What you give back must match the data below character for character.

------------------------------------

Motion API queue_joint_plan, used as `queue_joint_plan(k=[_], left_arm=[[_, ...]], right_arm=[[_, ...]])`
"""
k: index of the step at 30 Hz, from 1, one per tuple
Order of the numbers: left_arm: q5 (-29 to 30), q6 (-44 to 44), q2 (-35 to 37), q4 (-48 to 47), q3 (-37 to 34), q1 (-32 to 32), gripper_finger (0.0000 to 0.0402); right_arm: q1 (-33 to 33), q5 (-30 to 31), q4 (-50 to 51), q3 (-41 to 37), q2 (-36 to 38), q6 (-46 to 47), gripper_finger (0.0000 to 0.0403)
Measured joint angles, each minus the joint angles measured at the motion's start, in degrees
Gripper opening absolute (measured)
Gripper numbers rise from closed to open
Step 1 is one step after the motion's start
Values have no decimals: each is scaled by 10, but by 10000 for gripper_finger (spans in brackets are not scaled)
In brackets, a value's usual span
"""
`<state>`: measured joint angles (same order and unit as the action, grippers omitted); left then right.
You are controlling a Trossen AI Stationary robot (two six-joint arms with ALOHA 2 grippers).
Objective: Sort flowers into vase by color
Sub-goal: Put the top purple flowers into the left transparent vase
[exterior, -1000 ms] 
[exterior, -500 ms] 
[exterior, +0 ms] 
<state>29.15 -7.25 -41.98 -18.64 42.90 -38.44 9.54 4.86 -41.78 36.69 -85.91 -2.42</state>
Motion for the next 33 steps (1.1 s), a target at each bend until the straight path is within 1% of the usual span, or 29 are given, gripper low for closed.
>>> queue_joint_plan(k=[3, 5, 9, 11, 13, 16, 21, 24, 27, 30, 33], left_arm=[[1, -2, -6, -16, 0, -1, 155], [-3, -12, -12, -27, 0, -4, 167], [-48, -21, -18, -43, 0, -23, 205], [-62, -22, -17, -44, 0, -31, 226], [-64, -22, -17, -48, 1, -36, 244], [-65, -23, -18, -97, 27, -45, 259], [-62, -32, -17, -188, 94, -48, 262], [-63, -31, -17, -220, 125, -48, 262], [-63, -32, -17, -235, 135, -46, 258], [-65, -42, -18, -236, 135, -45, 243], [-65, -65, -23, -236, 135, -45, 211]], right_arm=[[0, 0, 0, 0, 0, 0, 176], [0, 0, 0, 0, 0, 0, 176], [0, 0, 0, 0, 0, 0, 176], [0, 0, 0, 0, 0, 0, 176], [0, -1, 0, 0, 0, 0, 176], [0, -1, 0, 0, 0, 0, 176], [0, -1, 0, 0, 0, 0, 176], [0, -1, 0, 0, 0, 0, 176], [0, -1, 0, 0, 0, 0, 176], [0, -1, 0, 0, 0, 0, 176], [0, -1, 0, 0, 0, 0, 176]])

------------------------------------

#### Written response:
Motion API queue_joint_plan, used as `queue_joint_plan(k=[_], left_arm=[[_, ...]], right_arm=[[_, ...]])`
"""
k: index of the step at 30 Hz, from 1, one per tuple
Order of the numbers: left_arm: q5 (-29 to 30), q6 (-44 to 44), q2 (-35 to 37), q4 (-48 to 47), q3 (-37 to 34), q1 (-32 to 32), gripper_finger (0.0000 to 0.0402); right_arm: q1 (-33 to 33), q5 (-30 to 31), q4 (-50 to 51), q3 (-41 to 37), q2 (-36 to 38), q6 (-46 to 47), gripper_finger (0.0000 to 0.0403)
Measured joint angles, each minus the joint angles measured at the motion's start, in degrees
Gripper opening absolute (measured)
Gripper numbers rise from closed to open
Step 1 is one step after the motion's start
Values have no decimals: each is scaled by 10, but by 10000 for gripper_finger (spans in brackets are not scaled)
In brackets, a value's usual span
"""
`<state>`: measured joint angles (same order and unit as the action, grippers omitted); left then right.
You are controlling a Trossen AI Stationary robot (two six-joint arms with ALOHA 2 grippers).
Objective: Sort flowers into vase by color
Sub-goal: Put the top purple flowers into the left transparent vase
[exterior, -1000 ms] 
[exterior, -500 ms] 
[exterior, +0 ms] 
<state>29.15 -7.25 -41.98 -18.64 42.90 -38.44 9.54 4.86 -41.78 36.69 -85.91 -2.42</state>
Motion for the next 33 steps (1.1 s), a target at each bend until the straight path is within 1% of the usual span, or 29 are given, gripper low for closed.
>>> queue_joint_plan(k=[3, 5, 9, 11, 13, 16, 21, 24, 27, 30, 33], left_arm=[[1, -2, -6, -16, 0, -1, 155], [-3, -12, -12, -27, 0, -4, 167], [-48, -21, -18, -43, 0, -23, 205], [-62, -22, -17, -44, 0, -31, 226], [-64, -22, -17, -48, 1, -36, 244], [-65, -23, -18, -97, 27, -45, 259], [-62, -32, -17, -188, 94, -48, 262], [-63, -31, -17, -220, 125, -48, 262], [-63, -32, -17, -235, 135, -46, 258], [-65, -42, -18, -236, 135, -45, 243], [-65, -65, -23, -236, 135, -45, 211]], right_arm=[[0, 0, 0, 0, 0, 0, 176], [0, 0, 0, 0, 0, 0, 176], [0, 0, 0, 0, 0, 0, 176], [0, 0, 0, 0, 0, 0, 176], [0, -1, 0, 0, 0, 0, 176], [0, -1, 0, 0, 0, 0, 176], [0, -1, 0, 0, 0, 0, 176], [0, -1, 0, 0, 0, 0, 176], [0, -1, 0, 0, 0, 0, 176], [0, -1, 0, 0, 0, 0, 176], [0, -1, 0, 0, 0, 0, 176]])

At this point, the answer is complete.